*Problem statement:* Look below for the line holding "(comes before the" and the line holding "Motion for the". Transcribe exactly those lines and all lines between them, nothing more.

Given information: Begin

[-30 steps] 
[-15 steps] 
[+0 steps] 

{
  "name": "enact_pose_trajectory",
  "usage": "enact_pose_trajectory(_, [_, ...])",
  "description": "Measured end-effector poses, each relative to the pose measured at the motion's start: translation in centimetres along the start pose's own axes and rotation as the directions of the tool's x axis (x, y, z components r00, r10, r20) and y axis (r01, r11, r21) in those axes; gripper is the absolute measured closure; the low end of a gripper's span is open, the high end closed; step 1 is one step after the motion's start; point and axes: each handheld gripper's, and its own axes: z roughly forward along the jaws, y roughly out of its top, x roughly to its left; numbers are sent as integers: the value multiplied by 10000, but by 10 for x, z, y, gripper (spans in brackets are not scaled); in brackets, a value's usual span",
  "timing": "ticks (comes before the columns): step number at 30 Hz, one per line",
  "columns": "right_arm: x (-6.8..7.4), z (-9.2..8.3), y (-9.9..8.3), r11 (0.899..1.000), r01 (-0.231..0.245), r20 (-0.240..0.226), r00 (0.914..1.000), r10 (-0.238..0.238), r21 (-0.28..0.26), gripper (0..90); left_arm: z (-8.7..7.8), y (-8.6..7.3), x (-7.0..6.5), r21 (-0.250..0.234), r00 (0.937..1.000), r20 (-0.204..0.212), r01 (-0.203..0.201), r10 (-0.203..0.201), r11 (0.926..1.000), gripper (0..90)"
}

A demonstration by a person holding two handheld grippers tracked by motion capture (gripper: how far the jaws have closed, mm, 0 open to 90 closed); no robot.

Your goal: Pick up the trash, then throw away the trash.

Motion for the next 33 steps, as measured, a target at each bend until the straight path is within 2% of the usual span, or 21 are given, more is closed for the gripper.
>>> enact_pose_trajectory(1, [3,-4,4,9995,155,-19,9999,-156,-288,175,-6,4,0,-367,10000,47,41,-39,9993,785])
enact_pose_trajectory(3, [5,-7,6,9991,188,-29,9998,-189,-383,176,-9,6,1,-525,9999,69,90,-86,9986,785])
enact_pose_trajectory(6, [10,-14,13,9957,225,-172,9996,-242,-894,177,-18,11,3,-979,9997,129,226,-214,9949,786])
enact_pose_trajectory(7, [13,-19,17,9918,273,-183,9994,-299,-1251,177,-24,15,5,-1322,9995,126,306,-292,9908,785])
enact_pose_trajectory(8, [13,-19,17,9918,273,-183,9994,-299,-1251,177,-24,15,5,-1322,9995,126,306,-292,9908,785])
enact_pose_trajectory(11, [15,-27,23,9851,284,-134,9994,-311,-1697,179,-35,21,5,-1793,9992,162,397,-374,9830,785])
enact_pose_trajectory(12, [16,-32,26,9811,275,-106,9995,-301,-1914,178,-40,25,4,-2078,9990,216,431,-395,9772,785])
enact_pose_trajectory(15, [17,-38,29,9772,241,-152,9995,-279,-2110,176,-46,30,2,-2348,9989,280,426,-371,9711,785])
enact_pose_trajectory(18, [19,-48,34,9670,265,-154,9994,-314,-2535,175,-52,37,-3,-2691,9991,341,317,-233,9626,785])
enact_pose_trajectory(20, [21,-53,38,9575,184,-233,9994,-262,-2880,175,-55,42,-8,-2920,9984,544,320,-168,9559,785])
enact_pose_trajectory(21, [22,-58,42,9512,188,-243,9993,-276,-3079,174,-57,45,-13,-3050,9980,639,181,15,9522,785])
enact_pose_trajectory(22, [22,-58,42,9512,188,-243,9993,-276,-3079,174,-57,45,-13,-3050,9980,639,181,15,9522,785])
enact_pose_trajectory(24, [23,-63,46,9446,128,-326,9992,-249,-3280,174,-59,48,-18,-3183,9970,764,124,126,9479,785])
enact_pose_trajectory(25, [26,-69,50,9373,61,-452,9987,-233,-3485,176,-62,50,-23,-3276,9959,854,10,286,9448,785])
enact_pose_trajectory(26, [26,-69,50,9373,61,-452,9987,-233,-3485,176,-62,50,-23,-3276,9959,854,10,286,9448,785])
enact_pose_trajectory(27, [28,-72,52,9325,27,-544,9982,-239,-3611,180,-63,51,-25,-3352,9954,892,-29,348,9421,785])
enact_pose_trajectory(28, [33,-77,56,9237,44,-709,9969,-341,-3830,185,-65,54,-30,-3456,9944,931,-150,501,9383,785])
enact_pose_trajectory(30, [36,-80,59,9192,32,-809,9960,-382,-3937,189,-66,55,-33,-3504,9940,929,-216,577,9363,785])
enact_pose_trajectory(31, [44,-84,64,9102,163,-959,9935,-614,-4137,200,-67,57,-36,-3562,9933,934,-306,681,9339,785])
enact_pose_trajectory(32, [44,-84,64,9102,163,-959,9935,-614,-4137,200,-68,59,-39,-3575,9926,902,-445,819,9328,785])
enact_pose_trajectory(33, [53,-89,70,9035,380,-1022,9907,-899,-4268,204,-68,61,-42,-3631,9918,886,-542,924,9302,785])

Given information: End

*Reply:*
  "timing": "ticks (comes before the columns): step number at 30 Hz, one per line",
  "columns": "right_arm: x (-6.8..7.4), z (-9.2..8.3), y (-9.9..8.3), r11 (0.899..1.000), r01 (-0.231..0.245), r20 (-0.240..0.226), r00 (0.914..1.000), r10 (-0.238..0.238), r21 (-0.28..0.26), gripper (0..90); left_arm: z (-8.7..7.8), y (-8.6..7.3), x (-7.0..6.5), r21 (-0.250..0.234), r00 (0.937..1.000), r20 (-0.204..0.212), r01 (-0.203..0.201), r10 (-0.203..0.201), r11 (0.926..1.000), gripper (0..90)"
}

A demonstration by a person holding two handheld grippers tracked by motion capture (gripper: how far the jaws have closed, mm, 0 open to 90 closed); no robot.

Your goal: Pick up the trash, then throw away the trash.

Motion for the next 33 steps, as measured, a target at each bend until the straight path is within 2% of the usual span, or 21 are given, more is closed for the gripper.

With this, the answer is complete.